5. (a) The Manager, at its expense, shall supply the
Board and officers of the Corporation with all information
and reports reasonably required by them and reasonably
available to the Manager and shall furnish the Fund with
office facilities, including space, furniture and equipment
and all personnel reasonably necessary for the operation of
the Fund. The Manager shall oversee the maintenance of all
books and records with respect to the Fund's securities
transactions and the keeping of the Fund's books of account
in accordance with all applicable federal and state laws and
regulations. In compliance with the requirements of Rule
31a-3 under the 1940 Act, the Manager hereby agrees that any
records that it maintains for the Fund are the property of
the Fund, and further agrees to surrender promptly to the
Fund any of such records upon the Fund's request. The
Manager further agrees to arrange for the preservation of
the records required to be maintained by Rule 31a-1 under
the 1940 Act for the periods prescribed by Rule 31a-2 under
the 1940 Act. The Manager shall authorize and permit any of
its directors, officers and employees, who may be elected as
Board members or officers of the Fund, to serve in the
capacities in which they are elected.
(b) The Manager shall bear all expenses, and shall
furnish all necessary services, facilities and personnel, in
connection with its responsibilities under this Agreement.

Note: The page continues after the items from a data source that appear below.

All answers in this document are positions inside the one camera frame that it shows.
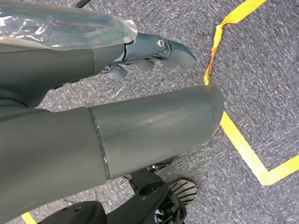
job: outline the black bracket
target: black bracket
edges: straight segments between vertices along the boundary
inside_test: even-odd
[[[97,201],[81,202],[38,224],[183,224],[186,207],[158,175],[146,168],[131,174],[135,195],[106,214]]]

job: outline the yellow floor marking
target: yellow floor marking
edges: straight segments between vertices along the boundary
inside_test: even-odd
[[[267,0],[246,0],[233,10],[216,27],[214,44],[211,53],[211,61],[205,72],[205,85],[209,84],[209,75],[213,66],[214,58],[221,40],[223,26],[227,23],[238,23]],[[220,122],[223,130],[241,155],[241,157],[260,182],[262,185],[272,185],[288,175],[299,170],[299,154],[281,164],[270,171],[267,169],[254,153],[254,150],[238,130],[238,128],[226,113]]]
[[[24,213],[21,216],[26,224],[36,224],[35,221],[29,212]]]

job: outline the gray carpet
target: gray carpet
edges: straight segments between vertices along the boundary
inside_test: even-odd
[[[140,32],[187,45],[191,70],[130,68],[125,80],[97,76],[49,92],[41,107],[63,111],[202,84],[215,26],[242,0],[93,0],[89,9],[136,22]],[[227,112],[268,169],[299,154],[298,4],[268,0],[236,25],[228,25],[211,83],[224,94]],[[299,171],[263,187],[219,129],[210,142],[177,156],[159,172],[168,182],[188,177],[199,186],[186,224],[299,223]],[[73,202],[94,200],[112,211],[132,195],[122,178],[42,206],[40,221]],[[11,223],[23,223],[18,218]]]

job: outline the black cable
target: black cable
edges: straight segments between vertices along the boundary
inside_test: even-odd
[[[79,2],[76,3],[74,5],[74,7],[76,7],[76,8],[83,8],[84,6],[85,6],[86,4],[88,4],[90,1],[91,0],[81,0]]]

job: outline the gray cylindrical shin
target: gray cylindrical shin
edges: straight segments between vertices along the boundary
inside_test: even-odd
[[[91,111],[113,179],[208,140],[222,118],[223,99],[217,87],[196,86]]]
[[[0,100],[0,223],[205,142],[223,111],[213,86],[56,113]]]

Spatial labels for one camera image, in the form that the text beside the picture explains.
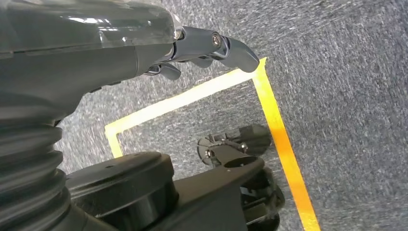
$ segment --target screw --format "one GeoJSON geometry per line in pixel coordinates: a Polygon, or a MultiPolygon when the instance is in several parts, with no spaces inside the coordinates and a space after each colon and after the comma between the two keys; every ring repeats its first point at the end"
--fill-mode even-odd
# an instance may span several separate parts
{"type": "Polygon", "coordinates": [[[213,45],[215,47],[221,46],[221,36],[218,33],[213,34],[213,45]]]}
{"type": "Polygon", "coordinates": [[[245,153],[246,150],[248,150],[248,145],[246,143],[241,143],[241,149],[243,150],[243,152],[245,153]]]}
{"type": "Polygon", "coordinates": [[[207,150],[207,151],[205,151],[205,155],[206,155],[208,158],[211,158],[211,157],[215,156],[215,154],[214,154],[214,152],[213,152],[212,150],[207,150]]]}

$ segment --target translucent plastic cover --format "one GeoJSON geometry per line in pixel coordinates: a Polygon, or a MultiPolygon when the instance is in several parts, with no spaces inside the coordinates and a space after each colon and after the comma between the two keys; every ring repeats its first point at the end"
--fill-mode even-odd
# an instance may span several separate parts
{"type": "Polygon", "coordinates": [[[154,0],[1,0],[0,54],[173,43],[173,20],[154,0]]]}

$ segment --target black cylindrical component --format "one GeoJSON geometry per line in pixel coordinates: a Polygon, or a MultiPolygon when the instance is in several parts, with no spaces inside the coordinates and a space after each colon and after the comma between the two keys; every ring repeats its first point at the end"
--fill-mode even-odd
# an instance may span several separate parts
{"type": "Polygon", "coordinates": [[[168,214],[177,202],[170,156],[125,155],[67,176],[72,202],[121,231],[138,231],[168,214]]]}

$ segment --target yellow floor marking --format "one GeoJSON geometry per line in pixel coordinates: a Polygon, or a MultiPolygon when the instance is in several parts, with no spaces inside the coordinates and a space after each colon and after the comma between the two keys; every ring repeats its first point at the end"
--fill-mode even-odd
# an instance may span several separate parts
{"type": "Polygon", "coordinates": [[[117,139],[118,133],[148,120],[154,119],[158,116],[164,115],[168,112],[174,111],[214,93],[248,81],[254,78],[256,74],[256,71],[246,73],[239,69],[233,70],[212,80],[204,82],[180,95],[147,106],[137,112],[106,125],[105,135],[108,138],[109,145],[111,146],[112,154],[115,158],[123,156],[119,140],[117,139]]]}
{"type": "Polygon", "coordinates": [[[260,66],[262,69],[257,70],[258,74],[253,78],[253,82],[272,133],[283,171],[291,188],[300,220],[305,231],[320,231],[315,211],[279,112],[278,103],[265,71],[265,64],[260,66]]]}
{"type": "Polygon", "coordinates": [[[123,117],[105,126],[105,134],[115,158],[123,156],[118,133],[137,126],[143,122],[164,115],[168,112],[186,106],[197,100],[225,90],[242,82],[253,80],[259,100],[264,110],[269,129],[272,133],[283,171],[291,188],[293,199],[299,212],[305,231],[320,231],[305,182],[293,153],[285,125],[278,109],[278,103],[273,95],[272,87],[265,71],[266,58],[261,59],[258,68],[252,73],[234,70],[200,84],[180,95],[160,101],[123,117]]]}

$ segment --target metal bolt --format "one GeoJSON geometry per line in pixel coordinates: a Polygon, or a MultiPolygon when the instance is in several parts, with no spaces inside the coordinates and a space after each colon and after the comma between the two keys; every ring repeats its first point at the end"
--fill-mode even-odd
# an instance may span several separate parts
{"type": "Polygon", "coordinates": [[[248,145],[246,143],[241,143],[241,149],[245,153],[248,150],[248,145]]]}
{"type": "Polygon", "coordinates": [[[211,157],[215,156],[215,154],[214,154],[214,152],[213,152],[212,150],[207,150],[207,151],[205,151],[205,155],[206,155],[208,158],[211,158],[211,157]]]}
{"type": "Polygon", "coordinates": [[[221,36],[218,33],[213,34],[213,45],[215,47],[220,47],[221,46],[221,36]]]}

Other than as herein specifically indicated, the Manager
shall not be responsible for the Fund's expenses, including,
without limitation, advisory fees; distribution fees;
interest; taxes; governmental fees; voluntary assessments
and other expenses incurred in connection with membership in
investment company organizations; organization costs of the
Fund; the cost (including brokerage commissions, transaction
fees or charges, if any) in connection with the purchase or
sale of the Fund's securities and other investments and any
losses in connection therewith; fees and expenses of
custodians, transfer agents, registrars, independent pricing
vendors or other agents; legal expenses; loan commitment
fees; expenses relating to share certificates; expenses
relating to the issuing and redemption or repurchase of the
Fund's shares and servicing shareholder accounts; expenses
of registering and qualifying the Fund's shares for sale
under applicable federal and state law; expenses of
preparing, setting in print, printing and distributing
prospectuses and statements of additional information and
any supplements thereto, reports, proxy statements, notices
and dividends to the Fund's shareholders; costs of
stationery; website costs; costs of meetings of the Board or
any committee thereof, meetings of shareholders and other
meetings of the Fund; Board fees; audit fees; travel
expenses of officers, members of the Board and employees of
the Fund, if any; and the Fund's pro rata portion of
premiums on any fidelity bond and other insurance covering
the Fund and its officers, Board members and employees;
litigation expenses and any non-recurring or extraordinary
expenses as may arise, including, without limitation, those
relating to actions, suits or proceedings to which the Fund
is a party and the legal obligation which the Fund may have
to indemnify the Fund's Board members and officers with
respect thereto.
6. No member of the Board, officer or employee of the
Corporation or Fund shall receive from the Corporation or
Fund any salary or other compensation as such member of the
Board, officer or employee while he is at the same time a
director, officer, or employee of the Manager or any
affiliated company of the Manager, except as the Board may
decide. This paragraph shall not apply to Board members,
executive committee members, consultants and other persons
who are not regular members of the Manager's or any
affiliated company's staff.
7. As compensation for the services performed and the
facilities furnished and expenses assumed by the Manager,
including the services of any consultants retained by the
Manager, the Fund shall pay the Manager, as promptly as
possible after the last day of each month, a fee, computed
daily at an annual rate set forth opposite the Fund's name
on Schedule A annexed hereto, provided however, that if the
Fund invests all or substantially all of its assets in
another registered investment company for which the Manager
or an affiliate of the Manager serves as investment adviser
or investment manager, the annual fee computed as set forth
on such Schedule A shall be reduced by the aggregate
management fees allocated to that Fund for the Fund's then-
current fiscal year from such other registered investment
company. The first payment of the fee shall be made as
promptly as possible at the end of the month succeeding the
effective date of this Agreement, and shall constitute a
full payment of the fee due the Manager for all services
prior to that date. If this Agreement is terminated as of
any date not the last day of a month, such fee shall be paid
as promptly as possible after such date of termination,
shall be based on the average daily net assets of the Fund
in that period from the beginning of such month to such date
of termination, and shall be that proportion of such average
daily net assets as the number of business days in such
period bears to the number of business days in such month.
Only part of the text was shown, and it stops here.